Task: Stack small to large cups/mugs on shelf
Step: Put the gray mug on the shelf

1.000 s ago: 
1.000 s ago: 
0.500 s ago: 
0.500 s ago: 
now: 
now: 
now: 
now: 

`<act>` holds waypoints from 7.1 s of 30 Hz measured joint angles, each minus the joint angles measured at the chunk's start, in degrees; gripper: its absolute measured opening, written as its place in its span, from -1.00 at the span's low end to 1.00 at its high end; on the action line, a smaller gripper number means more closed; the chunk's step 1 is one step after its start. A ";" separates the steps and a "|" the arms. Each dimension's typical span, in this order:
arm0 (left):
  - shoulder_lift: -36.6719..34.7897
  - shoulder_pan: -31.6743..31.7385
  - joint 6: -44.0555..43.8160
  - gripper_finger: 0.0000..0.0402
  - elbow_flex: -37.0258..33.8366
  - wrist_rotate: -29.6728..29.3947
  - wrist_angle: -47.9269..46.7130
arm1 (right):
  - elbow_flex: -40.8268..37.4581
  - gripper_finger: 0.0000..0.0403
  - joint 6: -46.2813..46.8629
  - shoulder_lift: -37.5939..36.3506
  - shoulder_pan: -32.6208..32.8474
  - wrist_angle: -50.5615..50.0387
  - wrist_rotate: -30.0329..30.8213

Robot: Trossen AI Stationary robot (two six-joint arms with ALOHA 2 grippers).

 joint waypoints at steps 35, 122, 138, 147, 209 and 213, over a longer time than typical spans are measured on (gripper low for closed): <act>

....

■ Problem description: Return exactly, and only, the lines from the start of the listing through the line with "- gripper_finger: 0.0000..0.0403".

■ Solution to this exercise:
Task: Stack small to large cups/mugs on shelf
Step: Put the gray mug on the shelf

1.000 s ago: 
1.000 s ago: 
0.500 s ago: 
0.500 s ago: 
now: 
now: 
now: 
now: 

`<act>` holds waypoints from 7.1 s of 30 Hz measured joint angles, each minus the joint angles measured at the chunk's start, in degrees; gripper: its absolute measured opening, written as its place in its span, from -1.00 at the span's low end to 1.00 at its high end; on the action line, a smaller gripper number means more closed; the chunk's step 1 is one step after its start. A ";" separates the steps and a "|" the arms. Each dimension's typical span, in this order:
arm0 (left):
  - shoulder_lift: -36.6719..34.7897
  - shoulder_pan: -31.6743..31.7385
  - joint 6: -44.0555..43.8160
  - gripper_finger: 0.0000..0.0402
  - elbow_flex: -37.0258..33.8366
  - wrist_rotate: -29.6728..29.3947
  - wrist_angle: -47.9269..46.7130
arm1 (right):
  - elbow_flex: -40.8268..37.4581
  - gripper_finger: 0.0000..0.0403

The answer is complete.